THE MAN AND THE MANDATE
The appointment is, by any measure, a serious hire. Ravi Kumar Chirugudu comes to Tessolve after senior leadership stints at HCL Technologies, Altran and Wipro, where he managed large profit-and-loss portfolios and oversaw cross-regional teams. Over the course of his career, he has been instrumental in bringing more than 1,000 new products to market across the high-tech, energy and manufacturing verticals. Before the private sector claimed him, he began his working life as a scientist at the Indian Space Research Organisation, contributing to research and development in charge-coupled device technology and satellite payloads, a foundation that shaped everything that followed.
In his new role, he will lead Tessolve’s global growth strategy: expanding its engineering capabilities, deepening customer relationships and accelerating innovation across semiconductor and high-performance computing domains. The brief is broad, but the context is specific. Tessolve operates in the $550 billion global semiconductor market, and its recent moves, the acquisition of Germany’s Dream Chip Technologies and the TPG funding round, have sharpened both its reach and its expectations.
Srini Chinamilli, co-founder and chief executive of Tessolve, is characteristically direct about why Ravi Kumar Chirugudu was the choice:
“As we scale our global semiconductor and system engineering capabilities, Ravi’s appointment marks an important step forward. As global semiconductor demand continues to accelerate across industries, it is creating significant opportunities across the semiconductor lifecycle, from design, packaging, validation and systems integration. Ravi’s deep knowledge and leadership in this ecosystem brings the right mix of industry expertise, customer connect and execution capability, which will play a key role in strengthening our position as a trusted global engineering partner and reinforcing our market leadership.”
THE NEW ARRIVAL SPEAKS
Ravi Kumar Chirugudu, for his part, frames the move in terms of timing and culture, two factors that veteran executives tend to weigh as heavily as title or compensation:
“I am happy to join Tessolve at a time when the industry is rapidly evolving towards more complex, AI-driven systems. What stands out to me is its strong people-first culture and its commitment to bringing value to its customers. The strength of its global team, combined with its deep expertise in semiconductor innovation and next-generation product engineering, creates a solid foundation to build differentiated, scalable solutions. I look forward to working closely with the team to drive strategic growth and strengthen its role in shaping the global semiconductor ecosystem.”
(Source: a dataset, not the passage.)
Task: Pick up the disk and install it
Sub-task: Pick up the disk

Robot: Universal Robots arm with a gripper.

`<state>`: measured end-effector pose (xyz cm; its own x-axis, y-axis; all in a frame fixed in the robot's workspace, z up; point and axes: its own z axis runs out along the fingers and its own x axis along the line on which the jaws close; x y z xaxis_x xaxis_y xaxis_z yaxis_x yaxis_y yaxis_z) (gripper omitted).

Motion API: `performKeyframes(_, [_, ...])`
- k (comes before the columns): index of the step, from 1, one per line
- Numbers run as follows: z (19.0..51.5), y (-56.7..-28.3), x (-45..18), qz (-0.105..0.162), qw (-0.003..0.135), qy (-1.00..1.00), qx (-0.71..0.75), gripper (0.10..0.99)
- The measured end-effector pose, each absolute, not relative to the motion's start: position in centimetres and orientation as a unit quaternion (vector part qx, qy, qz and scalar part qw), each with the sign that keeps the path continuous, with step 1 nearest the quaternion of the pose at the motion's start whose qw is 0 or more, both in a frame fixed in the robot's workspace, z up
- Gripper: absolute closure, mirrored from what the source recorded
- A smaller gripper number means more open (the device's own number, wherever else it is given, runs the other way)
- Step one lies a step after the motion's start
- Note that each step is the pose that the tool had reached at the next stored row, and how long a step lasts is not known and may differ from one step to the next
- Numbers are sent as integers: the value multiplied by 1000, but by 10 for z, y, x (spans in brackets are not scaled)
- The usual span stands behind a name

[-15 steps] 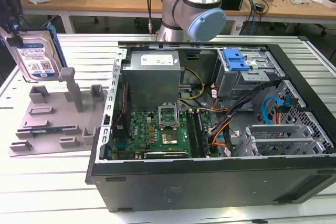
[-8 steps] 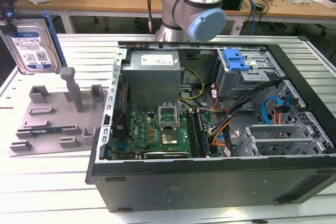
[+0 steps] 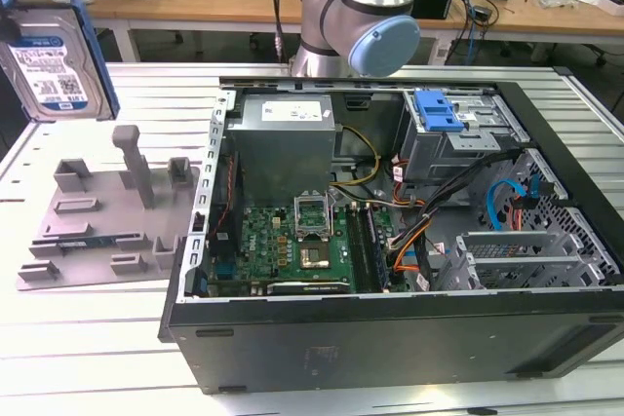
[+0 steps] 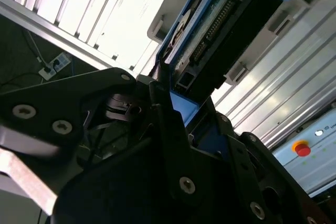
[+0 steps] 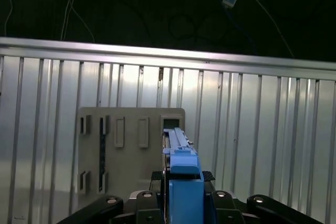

The reference to AI-driven systems is not incidental. The semiconductor industry is in the midst of a structural reshaping, driven by the insatiable compute demands of artificial intelligence. For engineering services firms like Tessolve, which offers end-to-end capabilities from silicon design to packaged parts and invests in high-performance computing, high-speed interfaces, photonics and 5G, the moment is both an opportunity and a test. The company says it is well positioned to capture the next wave of industry growth. Ravi Kumar Chirugudu is now the person who has to prove it.
He came in from outer space, literally, and spent three decades learning how the semiconductor industry works from the inside out. Now Tessolve is betting that accumulated knowledge can help it cross the next frontier. In the $550 billion global chip market, the gap between ambition and execution is measured in engineering hours and leadership quality. Tessolve has just gone shopping for both.